Tuning oxyquinolate non-innocence at the ruthenium polypyridyl core

The electronic structure of [Ru(bpy)₂(OQN)]⁺ (where bpy = 2,2′-bipyridine and OQN = 8-oxyquinolate) has been revisited using a complimentary suite of theoretical (DFT/TD-DFT), electrochemical (cyclic voltammetry) and spectroscopic techniques (UV/Vis/NIR absorption, EPR spectroscopy). Through functionalization of the R-OQN ligand (R = 2-Me; 5,7-Me₂; 5-F; 5-Cl; 5,7-Cl₂; 5-NO₂) charge delocalization across the non-innocent ruthenium-oxyquinolate framework has been investigated and correlated with substituent Hammett parameters.

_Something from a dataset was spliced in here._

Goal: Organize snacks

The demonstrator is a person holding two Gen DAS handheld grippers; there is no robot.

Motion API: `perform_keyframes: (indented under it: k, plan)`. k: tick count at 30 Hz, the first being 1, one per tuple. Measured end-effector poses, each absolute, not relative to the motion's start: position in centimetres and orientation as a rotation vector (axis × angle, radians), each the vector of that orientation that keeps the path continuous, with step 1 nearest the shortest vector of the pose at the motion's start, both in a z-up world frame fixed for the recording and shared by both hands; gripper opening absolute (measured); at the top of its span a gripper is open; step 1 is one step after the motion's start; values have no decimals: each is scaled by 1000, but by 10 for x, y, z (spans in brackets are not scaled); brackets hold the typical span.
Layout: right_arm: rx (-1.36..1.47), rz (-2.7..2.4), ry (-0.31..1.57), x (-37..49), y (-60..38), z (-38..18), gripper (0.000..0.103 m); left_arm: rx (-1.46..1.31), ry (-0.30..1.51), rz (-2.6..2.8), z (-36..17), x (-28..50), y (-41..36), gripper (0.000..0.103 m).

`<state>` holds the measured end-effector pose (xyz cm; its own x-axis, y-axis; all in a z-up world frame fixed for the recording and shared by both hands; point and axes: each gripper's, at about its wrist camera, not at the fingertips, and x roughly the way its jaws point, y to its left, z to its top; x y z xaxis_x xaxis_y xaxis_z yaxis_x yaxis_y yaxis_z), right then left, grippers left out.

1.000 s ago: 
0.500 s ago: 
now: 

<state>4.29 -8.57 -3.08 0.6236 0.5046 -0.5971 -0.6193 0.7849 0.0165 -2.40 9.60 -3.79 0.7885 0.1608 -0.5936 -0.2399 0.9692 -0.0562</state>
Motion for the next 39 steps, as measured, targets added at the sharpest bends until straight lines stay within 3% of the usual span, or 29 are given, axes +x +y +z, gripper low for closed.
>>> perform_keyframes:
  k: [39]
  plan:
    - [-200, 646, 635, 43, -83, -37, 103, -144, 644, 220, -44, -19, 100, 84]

Combined spectroscopic and computational studies indicate substantial mixing at the HOMO-3, HOMO and LUMO+2 levels between the Ru and R-OQN π-systems allowing controlled tuning of complex redox potentials while maintaining panchromatic absorption characteristics. UV/Vis/NIR and EPR spectroelectrochemical data is reported which shows strong evidence for substituent dependence of hole delocalization onto the R-OQN ligand following one-electron oxidation of the hybrid Ru(R-OQN) based HOMO level. EPR data correlates very well with Mulliken spin-density calculations confirming non-innocence of the R-OQN ligand which allows control of spin-distribution across the Ru(R-OQN) π-system Several [Ru(bpy)₂(R-OQN)]⁺ complexes show enhanced charge delocalization across the non-innocent ruthenium-oxyquinolate framework that correlates well with substituent Hammett parameters (R = 2-Me; 5,7-Me ₂; 5-F; 5-Cl; 5,7-Cl₂; 5-NO₂). Control of hole delocalization onto R-OQN ligands is demonstrated following one-electron oxidation as probed by UV/Vis/NIR, EPR and spin-density investigations.